It’s amazing how many of the things I don’t like in people I see in myself from time to time. I do at least two of these:
*Leap to conclusions
*Make generalisations and base action on stereotype
*Blame other people for one’s own mistakes
*Neglect hand washing after going to the toilet
*Demand paper evidence trails that no-one will read
*Sneer and/ or be aloof
*Eat with mouth open
*Eschew debate
*Impose dogma on those too young or uneducated to think for themselves
*Drive like an idiot
*Get involved in a multi million pound people and drug trafficking ring
I could go on but one last one for now is:
*Go on about stuff ad nauseum
It’s funny too that out of all of these the one I’d least like anyone to think of me is the not washing hands one. Just to make things clear: I wash my hands almost compulsively. This includes after I have shaken hands or received something from someone who ‘looks the type’ to not wash his hands (and it’s usually a bloke).
So, I happily chastised myself as I approached Valley Parade yesterday for my first visit to the home of Bradford City. I only realised I had assumed a bastion of white working class fat blokes in ill fitting club shirts when I saw one of those mini caravans of children snaking its way along the road to the football ground. All the kids were asian and they were being led (and marshalled from the back) by a group of youthful lads from a range of ethnic backgrounds. I shared their smiles as I drove to within 400 yards of the ground and still managed to park.

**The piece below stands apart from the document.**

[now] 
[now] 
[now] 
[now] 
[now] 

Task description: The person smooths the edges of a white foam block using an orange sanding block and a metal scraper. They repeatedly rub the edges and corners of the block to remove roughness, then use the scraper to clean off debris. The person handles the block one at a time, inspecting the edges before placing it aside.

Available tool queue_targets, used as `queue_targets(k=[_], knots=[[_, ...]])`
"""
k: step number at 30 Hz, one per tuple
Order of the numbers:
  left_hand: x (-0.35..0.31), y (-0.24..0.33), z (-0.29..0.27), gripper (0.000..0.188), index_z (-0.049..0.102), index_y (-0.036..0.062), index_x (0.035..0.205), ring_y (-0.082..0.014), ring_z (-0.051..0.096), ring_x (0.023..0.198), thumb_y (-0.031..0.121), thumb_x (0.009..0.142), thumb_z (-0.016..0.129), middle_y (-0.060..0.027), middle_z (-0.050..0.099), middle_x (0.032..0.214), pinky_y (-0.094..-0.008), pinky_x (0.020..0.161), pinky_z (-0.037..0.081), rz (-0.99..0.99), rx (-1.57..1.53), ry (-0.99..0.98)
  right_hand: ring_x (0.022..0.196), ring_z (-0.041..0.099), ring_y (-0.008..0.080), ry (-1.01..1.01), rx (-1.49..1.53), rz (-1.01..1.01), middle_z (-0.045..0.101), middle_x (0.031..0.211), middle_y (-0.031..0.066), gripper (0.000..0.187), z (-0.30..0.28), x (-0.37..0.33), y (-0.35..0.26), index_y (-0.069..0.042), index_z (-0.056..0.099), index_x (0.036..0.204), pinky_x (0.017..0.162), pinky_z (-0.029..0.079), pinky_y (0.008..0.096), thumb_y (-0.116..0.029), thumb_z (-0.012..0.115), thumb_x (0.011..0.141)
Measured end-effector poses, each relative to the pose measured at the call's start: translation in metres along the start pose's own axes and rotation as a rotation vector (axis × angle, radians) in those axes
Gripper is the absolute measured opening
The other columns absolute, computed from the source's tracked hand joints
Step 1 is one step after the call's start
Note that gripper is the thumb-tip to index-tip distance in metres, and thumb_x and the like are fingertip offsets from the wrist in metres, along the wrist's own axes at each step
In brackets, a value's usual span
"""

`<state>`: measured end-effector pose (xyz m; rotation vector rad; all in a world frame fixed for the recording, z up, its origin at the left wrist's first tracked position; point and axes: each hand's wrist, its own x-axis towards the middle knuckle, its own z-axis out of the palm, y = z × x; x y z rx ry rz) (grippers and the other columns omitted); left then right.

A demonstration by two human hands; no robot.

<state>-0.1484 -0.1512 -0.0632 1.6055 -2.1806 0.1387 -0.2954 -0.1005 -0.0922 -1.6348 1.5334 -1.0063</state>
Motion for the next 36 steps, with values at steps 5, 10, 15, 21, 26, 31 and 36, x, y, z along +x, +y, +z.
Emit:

I got in cheap because I was lucky enough to bump into a guy that wanted to offload his daughter’s ticket. Stupidly, I didn’t make a note of the seat number so had to hang around the bars and pie shops until kick off when, I thought, I’d be able to spot an empty seat and park myself there. This extended period under the stands enabled me to engage in a bit of amateur anthropology and, yet again, I was delighted to see my prejudice shattered by frequent clusters of mixed groups: Asian and white men chatting about the Liverpool/ Everton game and black guys with thick Bradfordian accents spitting pie crumbs over mates as they talked about the likelihood of a City win. Of course, the crowd was nowhere near as diverse as the local demographic but it’s a start and all seemed positive.
At kick off I took a seat but then had to move when its season ticket holder arrived. He needed extra space for his armful of pies so I shifted a few rows back rather than along. This happened twice more until I settled on a seat which was still empty 15 minutes into the game. An obviously pissed bloke arrived at about half three and sat next to me. I was in his son’s seat but that didn’t matter as his son was doing something else. This bloke was chatty and liked the fact that it was my first game there and that I wasn’t ‘too fucking stuck up like most cockney bastards’. Things were going OK til he said to me: ‘you chose the right stand mate- all the pakis sit over there.’ In an instant he shattered my new found faith in common decency, brotherly love etc. and simultaneously (as I merely muttered ‘Dunno what you’re talking about’ and turned my back on him) made me feel crap for not standing up and smashing his beer soaked and pie filled face in.
One thing is for sure though: top of my list of things I don’t like is that kind of bigotry, especially when it’s coupled with an assumption that I want to buy into it because I’m white.